▶ _WORK TASK_
Look below for the line holding "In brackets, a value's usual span" and the line holding "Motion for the". Transcribe exactly those lines and all lines between them, nothing more.
--------
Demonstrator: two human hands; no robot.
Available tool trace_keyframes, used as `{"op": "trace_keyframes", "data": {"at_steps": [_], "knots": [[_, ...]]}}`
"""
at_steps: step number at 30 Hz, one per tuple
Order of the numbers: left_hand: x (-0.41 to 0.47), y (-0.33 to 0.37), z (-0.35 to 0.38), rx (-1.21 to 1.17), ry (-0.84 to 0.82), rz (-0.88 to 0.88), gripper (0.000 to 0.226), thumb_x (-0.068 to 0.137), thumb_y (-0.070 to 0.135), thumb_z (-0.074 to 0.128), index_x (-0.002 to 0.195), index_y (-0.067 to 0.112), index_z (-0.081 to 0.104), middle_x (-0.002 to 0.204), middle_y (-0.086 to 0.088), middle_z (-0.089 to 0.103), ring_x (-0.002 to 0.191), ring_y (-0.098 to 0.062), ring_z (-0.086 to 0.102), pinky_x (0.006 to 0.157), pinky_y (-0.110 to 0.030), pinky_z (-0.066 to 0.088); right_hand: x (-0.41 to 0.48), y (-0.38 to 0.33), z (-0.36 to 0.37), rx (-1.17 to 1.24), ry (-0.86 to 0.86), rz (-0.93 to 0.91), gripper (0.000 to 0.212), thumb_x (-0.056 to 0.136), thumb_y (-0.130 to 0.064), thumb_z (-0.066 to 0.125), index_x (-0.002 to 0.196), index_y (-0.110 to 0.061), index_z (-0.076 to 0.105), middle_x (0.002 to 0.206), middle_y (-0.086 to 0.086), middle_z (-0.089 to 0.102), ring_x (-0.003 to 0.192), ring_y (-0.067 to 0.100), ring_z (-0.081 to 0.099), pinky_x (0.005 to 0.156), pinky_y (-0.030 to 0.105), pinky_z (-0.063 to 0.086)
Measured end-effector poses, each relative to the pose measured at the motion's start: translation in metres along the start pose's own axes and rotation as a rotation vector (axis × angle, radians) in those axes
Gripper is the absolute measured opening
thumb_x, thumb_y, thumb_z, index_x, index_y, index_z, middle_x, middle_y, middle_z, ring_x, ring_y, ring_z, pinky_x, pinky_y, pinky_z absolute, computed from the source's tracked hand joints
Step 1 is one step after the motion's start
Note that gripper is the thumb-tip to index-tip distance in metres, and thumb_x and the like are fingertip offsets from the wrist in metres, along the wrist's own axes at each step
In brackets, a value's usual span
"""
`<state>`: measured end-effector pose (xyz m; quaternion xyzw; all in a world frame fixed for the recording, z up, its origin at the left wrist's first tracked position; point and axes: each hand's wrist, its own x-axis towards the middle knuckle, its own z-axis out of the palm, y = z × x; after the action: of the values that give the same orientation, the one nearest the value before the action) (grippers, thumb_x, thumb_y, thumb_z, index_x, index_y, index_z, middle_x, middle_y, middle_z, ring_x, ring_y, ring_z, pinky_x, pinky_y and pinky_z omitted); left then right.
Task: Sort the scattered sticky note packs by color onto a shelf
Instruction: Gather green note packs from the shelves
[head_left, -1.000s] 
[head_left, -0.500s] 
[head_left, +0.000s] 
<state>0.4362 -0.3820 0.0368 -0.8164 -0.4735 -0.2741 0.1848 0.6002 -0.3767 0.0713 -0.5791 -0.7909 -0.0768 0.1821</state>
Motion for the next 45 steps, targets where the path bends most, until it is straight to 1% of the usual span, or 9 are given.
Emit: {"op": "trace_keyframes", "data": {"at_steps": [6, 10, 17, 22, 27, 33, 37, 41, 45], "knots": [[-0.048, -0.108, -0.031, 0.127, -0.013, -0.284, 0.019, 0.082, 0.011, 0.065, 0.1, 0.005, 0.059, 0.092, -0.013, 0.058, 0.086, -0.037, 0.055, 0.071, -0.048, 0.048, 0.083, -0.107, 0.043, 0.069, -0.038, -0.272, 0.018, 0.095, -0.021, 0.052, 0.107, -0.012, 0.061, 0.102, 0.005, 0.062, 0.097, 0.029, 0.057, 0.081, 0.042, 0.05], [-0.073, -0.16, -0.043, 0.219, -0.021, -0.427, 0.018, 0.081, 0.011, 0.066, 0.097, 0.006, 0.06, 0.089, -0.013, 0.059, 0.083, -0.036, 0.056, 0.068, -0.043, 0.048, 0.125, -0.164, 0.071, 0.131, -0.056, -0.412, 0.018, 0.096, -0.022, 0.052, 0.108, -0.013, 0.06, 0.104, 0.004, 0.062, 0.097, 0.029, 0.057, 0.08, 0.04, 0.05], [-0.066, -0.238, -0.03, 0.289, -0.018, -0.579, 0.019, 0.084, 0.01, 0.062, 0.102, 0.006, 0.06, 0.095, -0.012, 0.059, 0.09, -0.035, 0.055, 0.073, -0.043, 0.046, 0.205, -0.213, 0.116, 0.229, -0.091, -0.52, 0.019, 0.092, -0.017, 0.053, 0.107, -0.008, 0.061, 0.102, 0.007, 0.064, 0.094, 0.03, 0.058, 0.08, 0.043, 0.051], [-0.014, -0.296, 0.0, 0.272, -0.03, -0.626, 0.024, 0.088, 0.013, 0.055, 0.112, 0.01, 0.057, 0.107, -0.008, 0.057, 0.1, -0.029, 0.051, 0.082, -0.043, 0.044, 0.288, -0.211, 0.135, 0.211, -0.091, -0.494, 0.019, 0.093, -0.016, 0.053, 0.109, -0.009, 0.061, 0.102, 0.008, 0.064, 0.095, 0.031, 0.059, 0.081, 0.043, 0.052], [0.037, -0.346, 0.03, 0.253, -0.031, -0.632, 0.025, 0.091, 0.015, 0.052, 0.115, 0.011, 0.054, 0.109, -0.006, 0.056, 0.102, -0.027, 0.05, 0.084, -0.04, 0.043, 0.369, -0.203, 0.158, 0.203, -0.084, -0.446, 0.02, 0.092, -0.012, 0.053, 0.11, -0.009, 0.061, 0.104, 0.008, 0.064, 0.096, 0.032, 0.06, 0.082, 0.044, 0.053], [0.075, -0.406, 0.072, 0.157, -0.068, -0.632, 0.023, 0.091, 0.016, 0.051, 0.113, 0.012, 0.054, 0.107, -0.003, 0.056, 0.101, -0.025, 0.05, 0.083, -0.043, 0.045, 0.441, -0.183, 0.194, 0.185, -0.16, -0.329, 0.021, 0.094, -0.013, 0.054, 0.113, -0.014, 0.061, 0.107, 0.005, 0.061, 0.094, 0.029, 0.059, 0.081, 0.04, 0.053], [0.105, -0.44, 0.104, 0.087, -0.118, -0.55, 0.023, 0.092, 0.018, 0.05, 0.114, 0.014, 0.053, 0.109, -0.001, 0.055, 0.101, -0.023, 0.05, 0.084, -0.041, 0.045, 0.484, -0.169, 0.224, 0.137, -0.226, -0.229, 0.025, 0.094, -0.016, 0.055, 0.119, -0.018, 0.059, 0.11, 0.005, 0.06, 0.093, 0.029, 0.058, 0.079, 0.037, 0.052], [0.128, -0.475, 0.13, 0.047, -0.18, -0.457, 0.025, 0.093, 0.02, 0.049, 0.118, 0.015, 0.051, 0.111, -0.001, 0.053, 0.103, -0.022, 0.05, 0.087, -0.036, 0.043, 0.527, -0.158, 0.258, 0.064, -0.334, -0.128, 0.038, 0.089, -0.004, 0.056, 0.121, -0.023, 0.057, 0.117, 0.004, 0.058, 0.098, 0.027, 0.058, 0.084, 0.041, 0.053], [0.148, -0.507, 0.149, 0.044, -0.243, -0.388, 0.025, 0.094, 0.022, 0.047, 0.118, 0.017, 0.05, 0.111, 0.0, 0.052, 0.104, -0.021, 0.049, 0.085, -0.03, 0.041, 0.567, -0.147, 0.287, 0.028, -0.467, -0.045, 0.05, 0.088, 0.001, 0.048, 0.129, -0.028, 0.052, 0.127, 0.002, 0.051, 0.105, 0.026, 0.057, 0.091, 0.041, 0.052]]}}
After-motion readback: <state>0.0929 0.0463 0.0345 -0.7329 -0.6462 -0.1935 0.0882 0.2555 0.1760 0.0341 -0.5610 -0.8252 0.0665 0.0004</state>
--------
▶ _THE COMPLETED TASK_
In brackets, a value's usual span
"""
`<state>`: measured end-effector pose (xyz m; quaternion xyzw; all in a world frame fixed for the recording, z up, its origin at the left wrist's first tracked position; point and axes: each hand's wrist, its own x-axis towards the middle knuckle, its own z-axis out of the palm, y = z × x; after the action: of the values that give the same orientation, the one nearest the value before the action) (grippers, thumb_x, thumb_y, thumb_z, index_x, index_y, index_z, middle_x, middle_y, middle_z, ring_x, ring_y, ring_z, pinky_x, pinky_y and pinky_z omitted); left then right.
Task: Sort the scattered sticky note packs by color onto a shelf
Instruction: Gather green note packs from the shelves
[head_left, -1.000s] 
[head_left, -0.500s] 
[head_left, +0.000s] 
<state>0.4362 -0.3820 0.0368 -0.8164 -0.4735 -0.2741 0.1848 0.6002 -0.3767 0.0713 -0.5791 -0.7909 -0.0768 0.1821</state>
Motion for the next 45 steps, targets where the path bends most, until it is straight to 1% of the usual span, or 9 are given.

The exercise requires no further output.